Four petitioners – ReNew Solar Power, Phelan Energy India RJ Pvt. Limited, Clean Sustainable Energy Pvt Ltd, and Mahoba Solar (UP) Pvt Limited. The companies had filed the petition against SECI, BSES Yamuna Power Limited, Jaipur Vidyut Vitran Nigam Ltd, and Ajmer Vidyut Vitran Nigam Ltd, and Jodhpur Vidyut Vitran Nigam Ltd, filed for relief, seeking compensation of the safeguard duty on the imports of solar cells and modules.
“Such imposition of safeguard duty may result in an increase in non-recurring expenditure as well, if certain modules are imported as a part of O&M up to July 30, 2020,” states the petition.
The four petitioners have asked for lump sum compensation of ₹739.5 million (~$10.5 million) to be paid to the petitioner on account of the additional levy of safeguard duty and IGST on importing solar cells, along with interest. They have requested CERC to direct the SECI to pay within 60 days from the date a claim was filed by the petitioner, failing which it will attract late payment surcharge as provided under PPA.
The commission has directed the four petitioners to submit to SECI all the relevant documents showing a clear and one-to-one correlation between the projects and the supply of imported goods until the scheduled commissioning dates.
The commission has directed SECI to reconcile the claim related documents within 15 days of submission by the petitioners.
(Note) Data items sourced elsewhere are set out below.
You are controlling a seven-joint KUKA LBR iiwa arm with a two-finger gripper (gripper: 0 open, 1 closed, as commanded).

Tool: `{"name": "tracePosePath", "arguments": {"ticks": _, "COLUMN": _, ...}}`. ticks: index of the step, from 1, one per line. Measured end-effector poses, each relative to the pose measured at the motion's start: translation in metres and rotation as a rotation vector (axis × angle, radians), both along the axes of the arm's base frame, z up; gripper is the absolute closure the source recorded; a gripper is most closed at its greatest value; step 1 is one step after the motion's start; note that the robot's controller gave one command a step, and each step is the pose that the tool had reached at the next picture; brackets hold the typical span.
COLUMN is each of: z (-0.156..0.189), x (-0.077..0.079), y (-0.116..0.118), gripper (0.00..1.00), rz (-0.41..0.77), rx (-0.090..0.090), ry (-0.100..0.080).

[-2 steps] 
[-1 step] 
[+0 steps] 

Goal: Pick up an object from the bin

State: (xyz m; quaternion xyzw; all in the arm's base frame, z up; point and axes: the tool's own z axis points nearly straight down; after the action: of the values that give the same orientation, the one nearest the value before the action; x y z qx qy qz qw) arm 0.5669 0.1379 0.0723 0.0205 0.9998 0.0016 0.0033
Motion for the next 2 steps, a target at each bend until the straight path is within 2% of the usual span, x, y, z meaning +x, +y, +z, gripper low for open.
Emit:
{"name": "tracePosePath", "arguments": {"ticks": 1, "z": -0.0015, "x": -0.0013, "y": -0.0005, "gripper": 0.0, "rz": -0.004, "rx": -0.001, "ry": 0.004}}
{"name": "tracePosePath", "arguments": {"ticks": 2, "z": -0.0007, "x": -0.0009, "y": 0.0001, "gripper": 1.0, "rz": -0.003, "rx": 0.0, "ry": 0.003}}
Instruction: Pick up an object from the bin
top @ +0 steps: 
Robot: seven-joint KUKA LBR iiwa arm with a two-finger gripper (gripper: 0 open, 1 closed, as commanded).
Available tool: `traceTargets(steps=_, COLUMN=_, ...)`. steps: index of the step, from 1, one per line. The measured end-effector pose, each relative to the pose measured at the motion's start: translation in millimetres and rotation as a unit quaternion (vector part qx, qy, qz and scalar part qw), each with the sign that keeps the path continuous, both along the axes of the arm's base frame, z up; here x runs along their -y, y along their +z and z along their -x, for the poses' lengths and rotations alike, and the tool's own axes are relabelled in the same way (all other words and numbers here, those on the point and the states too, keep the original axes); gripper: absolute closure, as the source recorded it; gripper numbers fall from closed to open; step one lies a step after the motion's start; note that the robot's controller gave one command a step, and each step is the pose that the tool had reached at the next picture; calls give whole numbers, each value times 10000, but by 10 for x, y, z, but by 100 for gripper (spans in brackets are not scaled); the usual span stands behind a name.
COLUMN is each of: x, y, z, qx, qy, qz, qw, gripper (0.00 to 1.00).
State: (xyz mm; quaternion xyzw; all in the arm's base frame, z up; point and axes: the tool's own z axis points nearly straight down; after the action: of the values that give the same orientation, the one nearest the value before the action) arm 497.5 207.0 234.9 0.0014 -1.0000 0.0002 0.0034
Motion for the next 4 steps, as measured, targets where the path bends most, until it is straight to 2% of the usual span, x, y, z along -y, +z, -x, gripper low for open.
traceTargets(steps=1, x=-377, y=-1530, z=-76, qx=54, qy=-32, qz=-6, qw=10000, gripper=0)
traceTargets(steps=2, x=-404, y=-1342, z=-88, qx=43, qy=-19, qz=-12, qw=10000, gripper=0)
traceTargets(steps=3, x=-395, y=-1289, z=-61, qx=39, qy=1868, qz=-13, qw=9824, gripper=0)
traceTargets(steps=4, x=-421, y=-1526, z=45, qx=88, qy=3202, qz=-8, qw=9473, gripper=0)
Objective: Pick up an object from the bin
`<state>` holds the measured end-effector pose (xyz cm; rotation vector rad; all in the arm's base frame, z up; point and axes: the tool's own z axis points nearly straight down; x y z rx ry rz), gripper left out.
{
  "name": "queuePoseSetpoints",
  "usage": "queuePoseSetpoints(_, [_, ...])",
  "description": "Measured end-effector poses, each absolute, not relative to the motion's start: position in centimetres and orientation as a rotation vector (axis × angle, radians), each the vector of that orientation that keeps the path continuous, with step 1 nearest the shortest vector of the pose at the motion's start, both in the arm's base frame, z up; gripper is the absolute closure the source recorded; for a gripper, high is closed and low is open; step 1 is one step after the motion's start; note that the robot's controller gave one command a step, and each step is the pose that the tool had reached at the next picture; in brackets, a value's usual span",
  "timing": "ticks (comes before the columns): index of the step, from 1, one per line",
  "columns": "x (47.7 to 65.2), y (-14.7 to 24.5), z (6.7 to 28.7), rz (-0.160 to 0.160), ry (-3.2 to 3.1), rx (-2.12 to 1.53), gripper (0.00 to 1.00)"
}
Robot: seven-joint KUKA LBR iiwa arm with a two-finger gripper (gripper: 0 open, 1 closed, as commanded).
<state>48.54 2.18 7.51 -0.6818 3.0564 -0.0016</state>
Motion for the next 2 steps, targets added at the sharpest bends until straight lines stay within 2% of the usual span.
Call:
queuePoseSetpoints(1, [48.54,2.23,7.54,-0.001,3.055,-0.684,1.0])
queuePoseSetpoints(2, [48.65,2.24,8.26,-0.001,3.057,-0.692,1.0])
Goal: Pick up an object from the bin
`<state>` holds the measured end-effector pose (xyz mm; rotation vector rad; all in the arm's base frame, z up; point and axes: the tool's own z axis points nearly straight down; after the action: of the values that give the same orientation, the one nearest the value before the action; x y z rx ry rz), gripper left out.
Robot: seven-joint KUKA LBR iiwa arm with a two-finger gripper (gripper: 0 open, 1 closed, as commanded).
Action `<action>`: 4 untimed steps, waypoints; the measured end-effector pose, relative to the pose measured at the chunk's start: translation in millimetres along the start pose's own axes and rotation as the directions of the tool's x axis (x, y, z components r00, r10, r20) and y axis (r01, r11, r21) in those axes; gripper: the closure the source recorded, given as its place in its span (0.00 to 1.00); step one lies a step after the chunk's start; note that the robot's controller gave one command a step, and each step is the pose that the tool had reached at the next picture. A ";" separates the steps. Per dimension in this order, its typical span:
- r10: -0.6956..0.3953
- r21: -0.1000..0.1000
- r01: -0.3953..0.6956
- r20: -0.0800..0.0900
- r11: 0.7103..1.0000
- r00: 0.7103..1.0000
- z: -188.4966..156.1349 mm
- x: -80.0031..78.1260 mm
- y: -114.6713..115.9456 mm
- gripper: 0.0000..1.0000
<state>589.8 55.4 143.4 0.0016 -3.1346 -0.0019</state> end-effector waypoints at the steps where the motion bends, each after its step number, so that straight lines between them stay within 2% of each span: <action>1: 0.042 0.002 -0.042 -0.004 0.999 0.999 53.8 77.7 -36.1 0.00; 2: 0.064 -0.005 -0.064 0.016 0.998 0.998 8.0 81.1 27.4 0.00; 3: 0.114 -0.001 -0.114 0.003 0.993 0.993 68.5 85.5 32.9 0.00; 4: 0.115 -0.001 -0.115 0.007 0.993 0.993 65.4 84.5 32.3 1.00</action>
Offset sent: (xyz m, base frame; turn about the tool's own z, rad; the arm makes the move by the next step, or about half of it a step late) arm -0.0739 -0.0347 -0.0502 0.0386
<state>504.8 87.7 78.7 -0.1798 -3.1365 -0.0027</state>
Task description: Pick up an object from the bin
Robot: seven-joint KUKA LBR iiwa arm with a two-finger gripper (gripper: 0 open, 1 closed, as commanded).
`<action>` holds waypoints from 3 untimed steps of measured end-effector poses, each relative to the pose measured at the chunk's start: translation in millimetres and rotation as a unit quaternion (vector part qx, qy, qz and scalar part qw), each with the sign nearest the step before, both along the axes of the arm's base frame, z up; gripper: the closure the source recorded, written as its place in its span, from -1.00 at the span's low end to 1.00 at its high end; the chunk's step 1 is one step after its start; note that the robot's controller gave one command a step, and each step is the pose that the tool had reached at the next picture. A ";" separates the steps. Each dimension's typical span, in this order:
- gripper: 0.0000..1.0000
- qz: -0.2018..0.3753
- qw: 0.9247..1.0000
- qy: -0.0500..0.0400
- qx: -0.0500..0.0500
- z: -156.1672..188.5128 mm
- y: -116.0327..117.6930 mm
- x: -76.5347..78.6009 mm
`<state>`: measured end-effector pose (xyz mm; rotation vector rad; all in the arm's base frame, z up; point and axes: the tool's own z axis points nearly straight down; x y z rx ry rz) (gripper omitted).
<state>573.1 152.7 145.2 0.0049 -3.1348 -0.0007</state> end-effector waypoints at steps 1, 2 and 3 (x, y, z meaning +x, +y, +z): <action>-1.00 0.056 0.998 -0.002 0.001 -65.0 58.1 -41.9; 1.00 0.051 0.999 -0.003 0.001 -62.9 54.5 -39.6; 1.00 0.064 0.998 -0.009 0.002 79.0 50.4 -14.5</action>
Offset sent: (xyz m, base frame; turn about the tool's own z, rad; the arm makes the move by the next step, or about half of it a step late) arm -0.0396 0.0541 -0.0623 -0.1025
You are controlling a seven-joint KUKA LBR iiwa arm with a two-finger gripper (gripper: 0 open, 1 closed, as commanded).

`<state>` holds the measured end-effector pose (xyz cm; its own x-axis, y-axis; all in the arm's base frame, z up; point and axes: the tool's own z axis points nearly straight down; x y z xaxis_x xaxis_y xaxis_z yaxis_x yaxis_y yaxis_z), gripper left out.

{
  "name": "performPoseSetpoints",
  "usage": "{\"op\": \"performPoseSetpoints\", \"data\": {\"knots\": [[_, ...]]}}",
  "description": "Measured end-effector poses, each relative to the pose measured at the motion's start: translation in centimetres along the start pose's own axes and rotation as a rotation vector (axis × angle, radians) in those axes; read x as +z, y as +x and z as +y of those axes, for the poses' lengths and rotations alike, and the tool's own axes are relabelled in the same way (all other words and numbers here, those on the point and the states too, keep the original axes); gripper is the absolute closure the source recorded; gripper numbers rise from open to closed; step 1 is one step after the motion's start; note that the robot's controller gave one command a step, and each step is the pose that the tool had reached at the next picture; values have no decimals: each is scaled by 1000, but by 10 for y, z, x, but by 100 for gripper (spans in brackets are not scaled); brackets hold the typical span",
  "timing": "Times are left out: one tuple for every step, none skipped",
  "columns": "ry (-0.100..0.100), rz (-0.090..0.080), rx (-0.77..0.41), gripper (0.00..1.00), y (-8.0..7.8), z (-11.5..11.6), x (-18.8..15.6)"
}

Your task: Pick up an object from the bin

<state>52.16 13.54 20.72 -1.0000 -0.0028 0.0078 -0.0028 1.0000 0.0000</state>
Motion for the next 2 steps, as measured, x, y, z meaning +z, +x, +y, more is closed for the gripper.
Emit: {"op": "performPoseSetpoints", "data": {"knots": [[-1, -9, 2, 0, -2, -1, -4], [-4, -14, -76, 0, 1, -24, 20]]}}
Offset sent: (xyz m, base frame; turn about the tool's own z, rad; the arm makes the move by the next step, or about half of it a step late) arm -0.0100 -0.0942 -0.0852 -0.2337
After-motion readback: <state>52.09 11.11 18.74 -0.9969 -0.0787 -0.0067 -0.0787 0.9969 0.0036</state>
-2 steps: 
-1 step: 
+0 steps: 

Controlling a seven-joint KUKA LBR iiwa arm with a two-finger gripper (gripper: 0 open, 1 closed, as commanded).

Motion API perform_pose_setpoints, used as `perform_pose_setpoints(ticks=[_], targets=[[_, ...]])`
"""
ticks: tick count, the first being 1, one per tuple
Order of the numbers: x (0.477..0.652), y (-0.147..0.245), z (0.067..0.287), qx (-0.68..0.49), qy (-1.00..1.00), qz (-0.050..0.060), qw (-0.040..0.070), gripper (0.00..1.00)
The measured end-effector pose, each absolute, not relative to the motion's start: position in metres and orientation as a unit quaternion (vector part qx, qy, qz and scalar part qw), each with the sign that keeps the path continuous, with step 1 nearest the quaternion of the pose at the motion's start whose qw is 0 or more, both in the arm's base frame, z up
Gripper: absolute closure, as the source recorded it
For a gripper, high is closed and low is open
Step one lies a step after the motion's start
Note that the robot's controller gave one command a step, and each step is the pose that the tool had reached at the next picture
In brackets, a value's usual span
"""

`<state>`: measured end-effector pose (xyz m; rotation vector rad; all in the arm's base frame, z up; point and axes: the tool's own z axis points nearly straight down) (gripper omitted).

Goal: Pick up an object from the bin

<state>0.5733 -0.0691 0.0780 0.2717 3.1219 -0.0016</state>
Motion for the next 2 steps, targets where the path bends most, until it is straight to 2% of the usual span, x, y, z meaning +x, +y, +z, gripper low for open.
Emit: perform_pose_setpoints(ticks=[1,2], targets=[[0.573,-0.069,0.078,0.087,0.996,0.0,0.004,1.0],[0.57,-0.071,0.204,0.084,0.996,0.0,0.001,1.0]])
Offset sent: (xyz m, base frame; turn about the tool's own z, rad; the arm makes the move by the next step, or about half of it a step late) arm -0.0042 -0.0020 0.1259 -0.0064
The commission has also suggested that the petitioners and SECI can mutually agree to a mechanism for the payment of compensation on annuity basis spread over a period not exceeding the duration of the power purchase agreements as a percentage of the tariff agreed in the PPAs.
In September 2019, Mercom reported that the Karnataka Electricity Regulatory Commission (KERC) stated that the imposition of the safeguard duty would be treated as ‘Change in Law’ for ACME Solar’s projects in Karnataka.
In February this year, the Maharashtra Electricity Regulatory Commission in its order also reiterated that the safeguard duty is an event of Change in Law, and therefore, the additional expenditure and other impacts will be considered for reimbursement.